Stored records:
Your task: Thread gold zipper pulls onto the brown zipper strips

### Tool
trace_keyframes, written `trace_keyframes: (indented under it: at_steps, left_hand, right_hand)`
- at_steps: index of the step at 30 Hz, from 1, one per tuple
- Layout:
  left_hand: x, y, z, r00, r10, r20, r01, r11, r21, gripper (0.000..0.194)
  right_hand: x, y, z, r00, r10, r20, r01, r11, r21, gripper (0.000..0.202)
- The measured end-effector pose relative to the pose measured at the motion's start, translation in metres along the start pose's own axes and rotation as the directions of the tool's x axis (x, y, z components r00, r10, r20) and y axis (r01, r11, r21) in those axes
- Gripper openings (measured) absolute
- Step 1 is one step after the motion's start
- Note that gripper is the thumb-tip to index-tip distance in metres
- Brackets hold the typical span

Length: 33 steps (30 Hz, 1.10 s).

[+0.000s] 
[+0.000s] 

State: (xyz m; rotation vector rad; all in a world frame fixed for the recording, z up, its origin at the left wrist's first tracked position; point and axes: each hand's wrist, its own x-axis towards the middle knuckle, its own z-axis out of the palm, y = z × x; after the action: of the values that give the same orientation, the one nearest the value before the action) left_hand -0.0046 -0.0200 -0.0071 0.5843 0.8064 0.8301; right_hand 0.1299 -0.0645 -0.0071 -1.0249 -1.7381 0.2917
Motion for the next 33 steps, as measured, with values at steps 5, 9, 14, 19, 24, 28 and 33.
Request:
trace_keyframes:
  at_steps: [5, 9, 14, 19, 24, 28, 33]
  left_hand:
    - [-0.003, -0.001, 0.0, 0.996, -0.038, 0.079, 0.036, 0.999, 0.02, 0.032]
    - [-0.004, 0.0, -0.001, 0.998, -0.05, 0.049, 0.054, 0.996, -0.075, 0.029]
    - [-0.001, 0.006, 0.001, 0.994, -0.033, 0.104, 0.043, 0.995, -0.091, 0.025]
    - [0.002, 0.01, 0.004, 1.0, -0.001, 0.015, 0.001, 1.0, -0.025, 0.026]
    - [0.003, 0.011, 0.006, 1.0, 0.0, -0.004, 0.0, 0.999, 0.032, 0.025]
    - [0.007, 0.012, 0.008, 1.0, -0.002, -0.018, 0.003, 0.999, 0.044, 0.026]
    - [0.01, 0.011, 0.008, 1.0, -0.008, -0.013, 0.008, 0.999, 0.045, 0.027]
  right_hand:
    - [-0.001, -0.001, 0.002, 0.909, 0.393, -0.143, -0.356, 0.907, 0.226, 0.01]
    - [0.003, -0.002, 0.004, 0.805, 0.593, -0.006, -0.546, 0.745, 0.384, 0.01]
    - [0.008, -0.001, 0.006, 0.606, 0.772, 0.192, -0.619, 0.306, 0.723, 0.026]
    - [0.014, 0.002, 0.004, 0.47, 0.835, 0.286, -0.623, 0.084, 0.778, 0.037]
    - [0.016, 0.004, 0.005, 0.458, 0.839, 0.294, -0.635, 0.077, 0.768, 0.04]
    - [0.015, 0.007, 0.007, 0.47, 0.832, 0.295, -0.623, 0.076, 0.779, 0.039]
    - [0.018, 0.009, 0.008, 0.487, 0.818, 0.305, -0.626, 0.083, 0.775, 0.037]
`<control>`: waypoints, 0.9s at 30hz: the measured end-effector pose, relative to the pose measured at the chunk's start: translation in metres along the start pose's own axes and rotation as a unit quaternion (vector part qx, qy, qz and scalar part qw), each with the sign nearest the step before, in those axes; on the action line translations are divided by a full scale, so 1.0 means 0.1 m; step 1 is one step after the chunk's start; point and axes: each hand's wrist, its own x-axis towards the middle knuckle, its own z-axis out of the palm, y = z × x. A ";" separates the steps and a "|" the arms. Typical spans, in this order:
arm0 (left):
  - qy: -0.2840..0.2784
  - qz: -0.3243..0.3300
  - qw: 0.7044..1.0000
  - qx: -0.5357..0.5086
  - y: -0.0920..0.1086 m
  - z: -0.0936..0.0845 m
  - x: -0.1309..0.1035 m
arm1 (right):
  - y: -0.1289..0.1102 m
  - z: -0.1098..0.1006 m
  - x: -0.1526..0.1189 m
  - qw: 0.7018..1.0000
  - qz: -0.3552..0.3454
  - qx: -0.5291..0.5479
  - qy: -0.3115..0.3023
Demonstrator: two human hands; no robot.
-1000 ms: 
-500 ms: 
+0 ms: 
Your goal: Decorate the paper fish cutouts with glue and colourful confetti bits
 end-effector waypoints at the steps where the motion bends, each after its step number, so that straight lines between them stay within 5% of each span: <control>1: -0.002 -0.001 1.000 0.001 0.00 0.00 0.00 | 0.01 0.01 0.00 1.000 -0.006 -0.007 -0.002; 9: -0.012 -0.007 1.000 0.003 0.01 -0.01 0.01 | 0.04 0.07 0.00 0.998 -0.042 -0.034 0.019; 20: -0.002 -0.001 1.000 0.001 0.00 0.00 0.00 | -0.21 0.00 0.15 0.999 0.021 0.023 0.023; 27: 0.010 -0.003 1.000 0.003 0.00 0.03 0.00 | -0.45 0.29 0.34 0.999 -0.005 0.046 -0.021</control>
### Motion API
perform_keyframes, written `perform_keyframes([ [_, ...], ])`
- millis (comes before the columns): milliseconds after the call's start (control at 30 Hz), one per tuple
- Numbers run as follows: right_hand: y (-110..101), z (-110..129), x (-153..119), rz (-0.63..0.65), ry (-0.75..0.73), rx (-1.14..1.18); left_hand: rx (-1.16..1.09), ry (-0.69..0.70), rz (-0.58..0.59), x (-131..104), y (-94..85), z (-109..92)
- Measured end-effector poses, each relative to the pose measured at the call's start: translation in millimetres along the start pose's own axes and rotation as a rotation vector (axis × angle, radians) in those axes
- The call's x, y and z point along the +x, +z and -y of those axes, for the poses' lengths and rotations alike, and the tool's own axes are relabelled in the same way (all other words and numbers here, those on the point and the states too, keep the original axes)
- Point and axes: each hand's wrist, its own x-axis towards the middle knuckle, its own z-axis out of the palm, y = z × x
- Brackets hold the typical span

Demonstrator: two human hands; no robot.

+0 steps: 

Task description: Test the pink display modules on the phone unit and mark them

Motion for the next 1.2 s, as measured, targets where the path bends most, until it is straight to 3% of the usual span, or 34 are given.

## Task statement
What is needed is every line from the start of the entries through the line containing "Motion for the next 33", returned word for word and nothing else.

## Your response
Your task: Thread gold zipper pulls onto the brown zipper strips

### Tool
trace_keyframes, written `trace_keyframes: (indented under it: at_steps, left_hand, right_hand)`
- at_steps: index of the step at 30 Hz, from 1, one per tuple
- Layout:
  left_hand: x, y, z, r00, r10, r20, r01, r11, r21, gripper (0.000..0.194)
  right_hand: x, y, z, r00, r10, r20, r01, r11, r21, gripper (0.000..0.202)
- The measured end-effector pose relative to the pose measured at the motion's start, translation in metres along the start pose's own axes and rotation as the directions of the tool's x axis (x, y, z components r00, r10, r20) and y axis (r01, r11, r21) in those axes
- Gripper openings (measured) absolute
- Step 1 is one step after the motion's start
- Note that gripper is the thumb-tip to index-tip distance in metres
- Brackets hold the typical span

Length: 33 steps (30 Hz, 1.10 s).

[+0.000s] 
[+0.000s] 

State: (xyz m; rotation vector rad; all in a world frame fixed for the recording, z up, its origin at the left wrist's first tracked position; point and axes: each hand's wrist, its own x-axis towards the middle knuckle, its own z-axis out of the palm, y = z × x; after the action: of the values that give the same orientation, the one nearest the value before the action) left_hand -0.0046 -0.0200 -0.0071 0.5843 0.8064 0.8301; right_hand 0.1299 -0.0645 -0.0071 -1.0249 -1.7381 0.2917
Motion for the next 33 steps, as measured, with values at steps 5, 9, 14, 19, 24, 28 and 33.

No more work is needed for this exercise.